In our opinion, the consolidated financial statements give a true and fair view of the group’s net equity and financial position as of 31 December 2020 and of its consolidated results and its consolidated cash flow for the year then ended, in accordance with International Financial Reporting Standards (IFRS) as adopted by the European Union and with the legal and regulatory requirements applicable in Belgium.
Basis for the unqualified opinion
We conducted our audit in accordance with International Standards on Auditing (ISA), as applicable in Belgium. In addition, we have applied the International Standards on Auditing approved by the IAASB applicable to the current financial year, but not yet approved at national level. Our responsibilities under those standards are further described in the “Responsibilities of the statutory auditor for the audit of the consolidated financial statements” section of our report.

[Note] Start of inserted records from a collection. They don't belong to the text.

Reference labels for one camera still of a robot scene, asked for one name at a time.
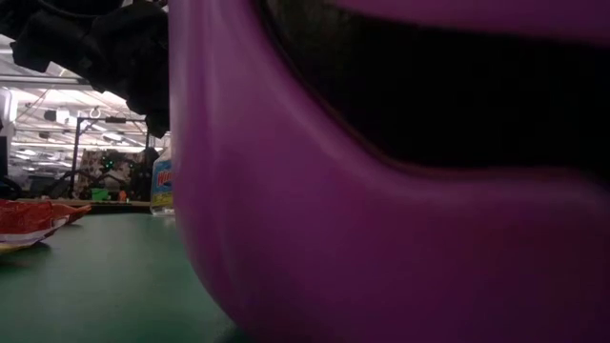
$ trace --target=fluorescent light
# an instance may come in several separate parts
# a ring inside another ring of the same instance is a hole
[[[98,131],[107,131],[106,128],[102,128],[101,126],[99,126],[97,124],[93,124],[93,125],[91,125],[91,127]]]
[[[38,166],[64,166],[71,167],[72,164],[66,162],[36,162]]]
[[[61,158],[61,155],[59,152],[54,153],[53,155],[48,155],[47,159],[50,161],[59,161],[59,159]]]
[[[77,77],[49,77],[49,76],[27,76],[27,75],[3,75],[4,82],[24,82],[58,84],[58,85],[87,85],[84,79]]]
[[[38,154],[36,151],[31,151],[31,150],[20,151],[19,153],[27,155],[27,156],[35,156]]]
[[[122,142],[123,136],[116,133],[102,133],[102,137],[107,137],[113,141]]]

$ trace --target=purple plastic container
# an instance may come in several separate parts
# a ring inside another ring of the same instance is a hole
[[[608,38],[608,16],[590,14],[580,27],[553,12],[574,37]],[[599,185],[386,166],[293,78],[249,1],[174,1],[171,37],[176,217],[204,286],[253,338],[610,342]]]

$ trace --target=green table
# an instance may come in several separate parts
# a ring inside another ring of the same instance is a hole
[[[92,215],[0,255],[0,342],[246,342],[197,280],[172,219]]]

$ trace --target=red and white bag
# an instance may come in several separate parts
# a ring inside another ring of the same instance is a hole
[[[69,212],[55,211],[50,202],[22,203],[0,200],[0,253],[40,242],[52,236],[70,219]]]

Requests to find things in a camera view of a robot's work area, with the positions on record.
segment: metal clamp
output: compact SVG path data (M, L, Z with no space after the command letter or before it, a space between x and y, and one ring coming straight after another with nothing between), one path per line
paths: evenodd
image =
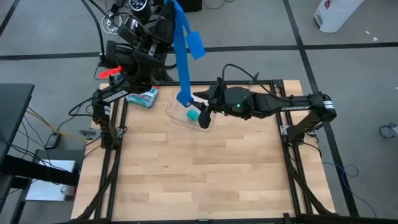
M286 136L286 135L287 135L287 128L288 128L288 127L290 127L290 125L282 125L282 126L279 126L280 134L283 135L283 136ZM314 130L314 131L309 131L309 132L307 132L307 134L308 134L308 135L311 135L311 136L316 136L316 135L317 135L317 131L316 131L316 130Z
M100 129L94 129L94 128L90 128L89 130L85 131L85 130L80 130L79 131L80 134L84 135L84 137L86 137L86 140L94 140L98 137L101 136L101 130ZM123 128L118 128L116 130L118 137L120 135L123 134Z

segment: black power adapter
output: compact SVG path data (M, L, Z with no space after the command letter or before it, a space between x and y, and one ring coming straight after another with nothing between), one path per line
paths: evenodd
M45 150L50 150L50 149L55 149L58 146L58 143L60 142L61 135L57 133L52 133L45 143L44 149Z

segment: gray floor
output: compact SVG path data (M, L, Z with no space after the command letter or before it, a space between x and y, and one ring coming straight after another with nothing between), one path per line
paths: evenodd
M103 0L96 0L105 7ZM210 1L209 6L219 2ZM395 21L398 2L367 0L335 34L317 30L312 19L320 0L290 0L295 20L306 45L398 42ZM0 22L13 0L0 1ZM188 13L193 30L200 31L205 47L245 45L295 45L289 20L280 0L236 0L221 9ZM106 36L106 39L117 37ZM21 0L4 33L0 36L0 55L60 54L98 52L99 40L94 23L79 0ZM338 117L332 122L336 141L345 164L358 166L361 173L349 182L353 191L375 209L380 218L398 218L396 199L396 145L398 139L383 139L378 128L397 122L398 48L308 50L311 66L321 91L335 103ZM168 64L174 61L169 55ZM0 61L0 82L33 83L30 103L50 124L57 126L68 118L67 111L89 97L100 81L92 79L97 58ZM212 52L201 60L190 59L192 80L214 80L222 66L235 63L249 72L260 71L261 79L298 79L305 93L310 85L298 51ZM175 70L169 71L177 79ZM231 69L226 78L245 80ZM31 116L27 119L43 140L50 131ZM88 118L76 118L62 131L78 134L90 125ZM29 135L37 139L33 131ZM17 135L15 144L24 147L26 140ZM320 133L319 146L323 161L331 162L325 134ZM81 149L82 143L62 139L62 149ZM38 145L30 142L33 151ZM325 166L328 183L338 213L347 215L345 201L334 167ZM19 193L10 195L0 214L8 223ZM361 216L371 217L370 209L360 200L356 204ZM67 221L71 202L30 202L21 223L55 223Z

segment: wheel
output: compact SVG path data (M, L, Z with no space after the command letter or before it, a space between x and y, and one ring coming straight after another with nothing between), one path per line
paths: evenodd
M395 137L391 131L391 127L388 125L383 125L379 128L379 132L381 134L381 136L385 137L385 138L393 138Z

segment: black device
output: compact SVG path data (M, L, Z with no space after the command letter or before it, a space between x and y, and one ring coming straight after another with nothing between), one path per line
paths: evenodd
M58 143L60 142L61 135L57 133L52 133L50 134L49 138L47 139L47 142L45 143L44 149L45 150L50 150L50 149L55 149L58 146Z
M121 37L130 44L108 41L100 66L119 68L122 79L109 79L110 86L94 92L93 121L101 126L102 147L117 147L116 130L109 128L110 104L130 93L141 94L152 88L157 69L164 67L169 47L173 42L174 3L157 6L142 28L142 21L128 17Z
M149 0L127 0L129 2L132 13L142 23L146 24L147 20L152 15Z
M207 91L193 94L208 101L208 105L192 102L201 111L198 122L205 129L209 127L211 112L247 120L252 117L266 118L281 111L310 110L299 124L286 130L288 142L300 144L305 133L313 131L322 122L330 122L336 118L331 98L322 92L307 96L279 97L269 93L256 93L239 86L228 88L223 79L218 78L217 84L210 86Z

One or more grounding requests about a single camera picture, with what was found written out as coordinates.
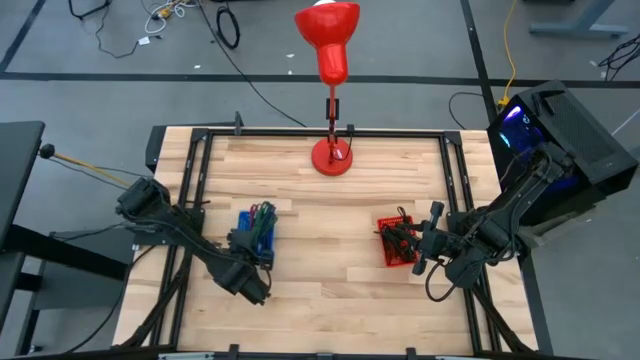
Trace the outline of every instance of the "wooden tabletop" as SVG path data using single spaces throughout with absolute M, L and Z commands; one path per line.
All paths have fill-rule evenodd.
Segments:
M 165 133 L 156 179 L 170 190 L 172 202 L 177 201 L 191 129 L 170 127 Z M 487 135 L 461 135 L 475 205 L 486 205 L 500 194 Z M 240 344 L 241 351 L 249 352 L 400 354 L 415 347 L 418 354 L 471 354 L 462 291 L 456 289 L 441 303 L 428 300 L 425 276 L 412 275 L 410 266 L 387 268 L 379 235 L 374 234 L 376 220 L 396 216 L 397 206 L 420 221 L 429 217 L 432 201 L 447 204 L 437 140 L 355 138 L 353 165 L 339 177 L 314 170 L 310 150 L 317 140 L 214 138 L 203 236 L 225 242 L 241 210 L 272 202 L 279 217 L 272 296 L 264 306 L 233 297 L 194 260 L 179 350 L 227 351 L 230 344 Z M 202 147 L 197 153 L 195 169 Z M 452 157 L 458 202 L 464 209 L 454 161 Z M 444 221 L 438 226 L 446 229 Z M 114 344 L 128 338 L 154 305 L 166 251 L 154 249 L 132 270 Z M 523 342 L 536 348 L 517 261 L 489 267 L 488 272 L 496 307 Z M 450 282 L 438 271 L 431 286 L 438 296 Z M 488 349 L 484 313 L 477 302 L 476 307 Z M 172 310 L 170 304 L 165 319 L 171 319 Z

We have complied with all ethical requirements relevant to the statutory audit of consolidated financial statements in Belgium, including those regarding independence.
We have obtained from the supervisory board and the company’s officials the explanations and information necessary for performing our audit.
We believe that the audit evidence obtained is sufficient and appropriate to provide a basis for our opinion.
Key audit matters
Key audit matters are those matters that, in our professional judgment, were of most significance in our audit of the consolidated financial statements of the current period. These matters were addressed in the context of our audit of the consolidated financial statements as a whole and in forming our opinion thereon, and we do not provide a separate opinion on these matters.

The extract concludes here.